Given the way I’m writing this you may be wondering if Grandma is dead.  Fear not — this incredible, amazing, life force of a woman is still with us.  As I mentioned previously she had a bad fall about a month ago that left her in bad shape.  She was physically in a tremendous amount of pain and emotionally she was beaten.  I really didn’t think she was going to make it.  The reality that she wouldn’t be guiding and supporting me forever really hit home.  After a difficult phone conversation with her where she cried the entire time I broke down with Honey and thought perhaps our time together had come to an end.  But thankfully for me, it hasn’t.  She has since been transferred to a rehab facility and is doing much better.  She’s still with us.  But the stark reality is that she won’t be around forever.  So, until that time comes, I’m going to make sure she knows how much we love her and spend as much time with her as we can.  I’m sure there are a few more things she still has left to teach me.

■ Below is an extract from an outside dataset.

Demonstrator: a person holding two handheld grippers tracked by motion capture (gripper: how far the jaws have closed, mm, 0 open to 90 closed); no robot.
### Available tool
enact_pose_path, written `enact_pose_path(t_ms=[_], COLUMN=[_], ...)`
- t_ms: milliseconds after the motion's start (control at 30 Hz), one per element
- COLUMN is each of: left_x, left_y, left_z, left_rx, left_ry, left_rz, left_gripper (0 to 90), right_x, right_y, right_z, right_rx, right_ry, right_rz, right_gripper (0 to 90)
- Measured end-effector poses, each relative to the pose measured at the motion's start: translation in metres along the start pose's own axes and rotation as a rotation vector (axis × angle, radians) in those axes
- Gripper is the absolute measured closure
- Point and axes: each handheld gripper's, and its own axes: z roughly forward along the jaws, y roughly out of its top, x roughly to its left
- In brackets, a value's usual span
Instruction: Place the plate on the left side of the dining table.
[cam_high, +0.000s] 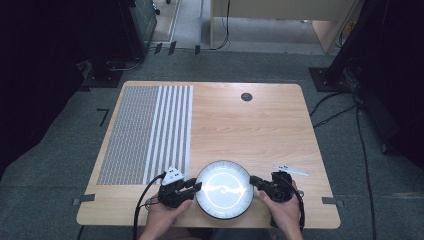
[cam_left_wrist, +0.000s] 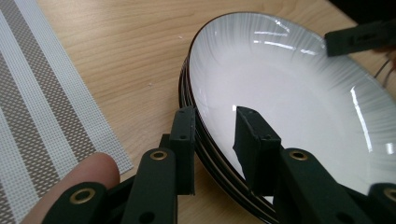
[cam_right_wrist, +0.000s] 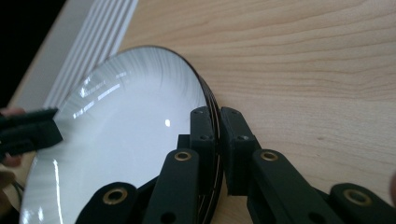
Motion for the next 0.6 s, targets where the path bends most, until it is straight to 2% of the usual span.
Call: enact_pose_path(t_ms=[67,133,233,300,333,433,467,600], left_x=[-0.001,0.0,0.001,0.0,-0.002,-0.001,0.0,0.001], left_y=[0.0,-0.001,-0.001,-0.002,-0.002,-0.002,-0.002,-0.001], left_z=[0.0,0.002,0.002,0.003,0.003,0.003,0.003,0.002], left_rx=[0.006,0.016,0.008,0.001,-0.002,0.0,0.001,0.001], left_ry=[0.004,0.009,0.009,0.02,0.027,0.023,0.017,0.01], left_rz=[-0.004,-0.012,-0.025,-0.024,-0.022,-0.022,-0.027,-0.038], left_gripper=[67.5,69.2,70.0,70.2,70.2,70.1,70.0,70.1], right_x=[0.003,0.007,0.009,0.006,0.006,-0.009,-0.013,-0.016], right_y=[0.0,0.0,-0.001,-0.001,-0.001,-0.001,-0.001,-0.002], right_z=[-0.002,-0.003,-0.002,-0.002,-0.002,-0.002,-0.001,-0.001], right_rx=[0.042,0.072,0.073,0.07,0.07,0.062,0.061,0.053], right_ry=[-0.019,-0.041,-0.056,-0.034,-0.034,0.068,0.094,0.115], right_rz=[-0.039,-0.058,-0.06,-0.015,-0.015,0.114,0.141,0.166], right_gripper=[82.8,82.4,82.6,83.0,83.0,82.9,82.8,82.7])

Author’s Note:  I knew my grandmother was gone before anyone told me.  I had a feeling that though she was with me she was no longer “here”.  Since her death on December 30th I have felt at peace and calm with her passing.  When I wrote these words in May it was a wake up call to me that I didn’t have as much time with her as I would have hoped and I wanted to make sure she knew how much she meant to me.  Now that she’s gone, I’m confident that there was nothing left unsaid.  I know exactly how she felt about me and she knew how much she meant to me.  The last words we spoke to each other were “I love you”.  Today at her memorial service I had countless people tell me how important she was to them.  She touched the life of every person she met and left an indelible mark on her community, her church, her friends, and her family.  She will be greatly, deeply missed by so many people but she will live on in the hearts of us all and for that I cannot be sad.